### Your goal
Say how many lines in the entries hold the word "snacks", and reply with that number only.
Input records below:
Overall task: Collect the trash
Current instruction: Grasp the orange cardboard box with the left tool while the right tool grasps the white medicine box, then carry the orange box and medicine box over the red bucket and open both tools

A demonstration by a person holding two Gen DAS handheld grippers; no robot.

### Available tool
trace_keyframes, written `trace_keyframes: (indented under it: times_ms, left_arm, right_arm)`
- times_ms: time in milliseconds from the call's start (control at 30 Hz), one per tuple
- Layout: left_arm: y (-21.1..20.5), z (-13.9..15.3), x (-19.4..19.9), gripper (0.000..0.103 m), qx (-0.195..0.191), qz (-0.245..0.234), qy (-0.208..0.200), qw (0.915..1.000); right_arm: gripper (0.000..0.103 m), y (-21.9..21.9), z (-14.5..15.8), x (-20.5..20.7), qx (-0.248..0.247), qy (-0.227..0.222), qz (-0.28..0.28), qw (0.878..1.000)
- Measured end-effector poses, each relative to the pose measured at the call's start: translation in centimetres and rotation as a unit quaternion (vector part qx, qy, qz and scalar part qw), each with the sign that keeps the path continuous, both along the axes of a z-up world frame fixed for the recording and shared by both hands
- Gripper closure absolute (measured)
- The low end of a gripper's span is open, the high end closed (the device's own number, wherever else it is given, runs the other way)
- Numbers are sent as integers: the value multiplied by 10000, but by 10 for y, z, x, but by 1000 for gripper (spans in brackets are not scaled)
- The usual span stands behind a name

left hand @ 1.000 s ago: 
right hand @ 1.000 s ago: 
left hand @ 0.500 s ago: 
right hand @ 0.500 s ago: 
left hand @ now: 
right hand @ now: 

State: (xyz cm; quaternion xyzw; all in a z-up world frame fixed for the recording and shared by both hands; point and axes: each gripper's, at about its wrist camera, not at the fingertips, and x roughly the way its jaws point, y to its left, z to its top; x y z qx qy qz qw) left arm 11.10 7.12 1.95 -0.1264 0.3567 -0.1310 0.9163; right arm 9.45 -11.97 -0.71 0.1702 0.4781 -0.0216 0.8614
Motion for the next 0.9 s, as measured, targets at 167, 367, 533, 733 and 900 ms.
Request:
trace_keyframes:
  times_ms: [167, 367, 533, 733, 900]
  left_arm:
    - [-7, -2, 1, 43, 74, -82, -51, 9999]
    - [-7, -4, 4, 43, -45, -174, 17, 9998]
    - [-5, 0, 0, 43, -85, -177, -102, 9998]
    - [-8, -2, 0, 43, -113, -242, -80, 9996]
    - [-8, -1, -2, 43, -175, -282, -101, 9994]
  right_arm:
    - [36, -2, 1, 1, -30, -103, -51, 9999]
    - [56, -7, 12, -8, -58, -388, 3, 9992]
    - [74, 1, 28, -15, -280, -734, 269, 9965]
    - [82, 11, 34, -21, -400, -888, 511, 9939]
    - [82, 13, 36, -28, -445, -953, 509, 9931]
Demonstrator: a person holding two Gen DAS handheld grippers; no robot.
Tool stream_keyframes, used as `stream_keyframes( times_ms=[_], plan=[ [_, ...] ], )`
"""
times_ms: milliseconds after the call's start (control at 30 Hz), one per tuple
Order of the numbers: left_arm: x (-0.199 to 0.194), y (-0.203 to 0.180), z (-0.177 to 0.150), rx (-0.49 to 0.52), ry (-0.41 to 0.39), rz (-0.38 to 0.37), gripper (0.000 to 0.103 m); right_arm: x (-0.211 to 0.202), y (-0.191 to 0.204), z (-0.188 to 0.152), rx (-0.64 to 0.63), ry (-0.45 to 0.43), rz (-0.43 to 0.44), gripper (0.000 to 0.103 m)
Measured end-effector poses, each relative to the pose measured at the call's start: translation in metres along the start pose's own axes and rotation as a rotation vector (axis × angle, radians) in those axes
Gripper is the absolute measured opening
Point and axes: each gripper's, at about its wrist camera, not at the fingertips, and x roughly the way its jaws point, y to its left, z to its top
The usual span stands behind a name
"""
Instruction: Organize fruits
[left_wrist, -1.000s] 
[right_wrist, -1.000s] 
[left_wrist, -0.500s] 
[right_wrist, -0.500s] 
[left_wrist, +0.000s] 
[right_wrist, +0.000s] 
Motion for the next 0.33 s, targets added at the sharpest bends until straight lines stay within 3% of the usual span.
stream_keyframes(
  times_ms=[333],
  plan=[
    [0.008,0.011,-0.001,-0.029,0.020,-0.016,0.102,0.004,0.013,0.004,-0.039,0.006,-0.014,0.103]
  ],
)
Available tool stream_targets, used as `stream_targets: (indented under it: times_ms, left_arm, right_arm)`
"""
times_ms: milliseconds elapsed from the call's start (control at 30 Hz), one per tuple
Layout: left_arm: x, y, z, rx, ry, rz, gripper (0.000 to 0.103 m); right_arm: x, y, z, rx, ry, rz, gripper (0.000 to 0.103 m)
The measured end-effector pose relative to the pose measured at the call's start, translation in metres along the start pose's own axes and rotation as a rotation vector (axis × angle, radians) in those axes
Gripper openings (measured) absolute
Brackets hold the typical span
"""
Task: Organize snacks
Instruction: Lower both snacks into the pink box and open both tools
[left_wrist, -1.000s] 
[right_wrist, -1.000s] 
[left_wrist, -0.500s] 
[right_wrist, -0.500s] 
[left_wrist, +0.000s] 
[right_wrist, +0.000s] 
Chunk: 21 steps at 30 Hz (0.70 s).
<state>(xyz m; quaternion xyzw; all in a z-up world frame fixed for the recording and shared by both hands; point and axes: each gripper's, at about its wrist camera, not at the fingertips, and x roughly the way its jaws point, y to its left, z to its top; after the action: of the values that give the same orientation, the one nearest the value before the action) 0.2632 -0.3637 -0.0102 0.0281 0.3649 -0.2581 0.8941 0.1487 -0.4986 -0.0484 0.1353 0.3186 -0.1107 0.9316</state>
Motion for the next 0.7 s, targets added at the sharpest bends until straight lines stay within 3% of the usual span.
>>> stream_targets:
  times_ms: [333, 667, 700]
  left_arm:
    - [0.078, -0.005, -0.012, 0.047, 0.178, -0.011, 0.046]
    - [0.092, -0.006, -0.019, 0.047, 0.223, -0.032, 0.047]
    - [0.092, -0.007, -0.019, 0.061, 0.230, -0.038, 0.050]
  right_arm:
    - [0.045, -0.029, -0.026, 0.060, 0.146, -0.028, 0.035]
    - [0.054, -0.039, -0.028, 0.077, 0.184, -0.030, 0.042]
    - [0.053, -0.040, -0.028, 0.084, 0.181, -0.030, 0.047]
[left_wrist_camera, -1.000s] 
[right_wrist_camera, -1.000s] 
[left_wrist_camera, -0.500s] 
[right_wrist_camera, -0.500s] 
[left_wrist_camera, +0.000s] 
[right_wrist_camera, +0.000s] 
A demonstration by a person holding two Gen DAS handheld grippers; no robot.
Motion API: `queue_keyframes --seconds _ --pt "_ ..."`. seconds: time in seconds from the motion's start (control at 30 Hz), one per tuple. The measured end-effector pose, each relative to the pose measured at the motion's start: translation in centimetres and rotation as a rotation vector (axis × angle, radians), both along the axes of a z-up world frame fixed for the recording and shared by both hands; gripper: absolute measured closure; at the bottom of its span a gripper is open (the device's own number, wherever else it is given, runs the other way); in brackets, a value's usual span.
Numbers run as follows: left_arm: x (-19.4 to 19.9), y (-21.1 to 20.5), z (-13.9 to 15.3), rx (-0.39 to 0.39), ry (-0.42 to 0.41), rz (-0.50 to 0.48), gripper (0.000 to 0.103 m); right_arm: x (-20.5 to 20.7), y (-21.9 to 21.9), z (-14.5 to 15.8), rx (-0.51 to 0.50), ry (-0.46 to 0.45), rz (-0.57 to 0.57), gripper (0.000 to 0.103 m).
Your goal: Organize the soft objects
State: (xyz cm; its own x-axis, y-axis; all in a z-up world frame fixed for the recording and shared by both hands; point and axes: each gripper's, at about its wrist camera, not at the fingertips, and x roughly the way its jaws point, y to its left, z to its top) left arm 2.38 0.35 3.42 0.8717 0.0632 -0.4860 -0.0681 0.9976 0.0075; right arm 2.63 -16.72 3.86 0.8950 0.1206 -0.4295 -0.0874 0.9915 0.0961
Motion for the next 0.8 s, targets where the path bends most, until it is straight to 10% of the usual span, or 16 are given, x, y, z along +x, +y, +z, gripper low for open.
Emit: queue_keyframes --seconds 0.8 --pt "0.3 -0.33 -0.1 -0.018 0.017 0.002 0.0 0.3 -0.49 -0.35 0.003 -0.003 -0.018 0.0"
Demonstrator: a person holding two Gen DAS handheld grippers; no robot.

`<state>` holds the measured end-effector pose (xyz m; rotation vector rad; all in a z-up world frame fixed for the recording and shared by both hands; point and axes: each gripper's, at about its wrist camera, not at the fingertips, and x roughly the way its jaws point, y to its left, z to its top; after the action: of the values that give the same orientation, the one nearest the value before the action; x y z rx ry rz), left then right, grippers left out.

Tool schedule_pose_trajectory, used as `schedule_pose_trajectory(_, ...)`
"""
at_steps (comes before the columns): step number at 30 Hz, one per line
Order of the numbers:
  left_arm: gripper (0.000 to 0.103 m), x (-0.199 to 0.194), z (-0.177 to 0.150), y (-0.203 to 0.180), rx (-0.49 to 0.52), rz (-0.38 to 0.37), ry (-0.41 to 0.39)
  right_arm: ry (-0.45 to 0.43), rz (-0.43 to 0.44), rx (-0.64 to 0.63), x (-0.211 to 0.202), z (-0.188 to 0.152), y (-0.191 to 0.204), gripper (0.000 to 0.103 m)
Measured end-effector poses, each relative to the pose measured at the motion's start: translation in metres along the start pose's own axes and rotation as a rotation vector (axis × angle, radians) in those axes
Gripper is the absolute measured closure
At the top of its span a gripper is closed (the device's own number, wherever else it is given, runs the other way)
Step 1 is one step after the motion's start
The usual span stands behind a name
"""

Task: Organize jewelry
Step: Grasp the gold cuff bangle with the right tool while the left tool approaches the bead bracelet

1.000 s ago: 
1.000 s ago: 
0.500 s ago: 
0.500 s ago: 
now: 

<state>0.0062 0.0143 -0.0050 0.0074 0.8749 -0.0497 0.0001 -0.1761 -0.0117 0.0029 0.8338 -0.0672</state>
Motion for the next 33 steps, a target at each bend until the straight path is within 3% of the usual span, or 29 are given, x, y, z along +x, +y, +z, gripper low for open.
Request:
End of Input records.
### Result for this task
2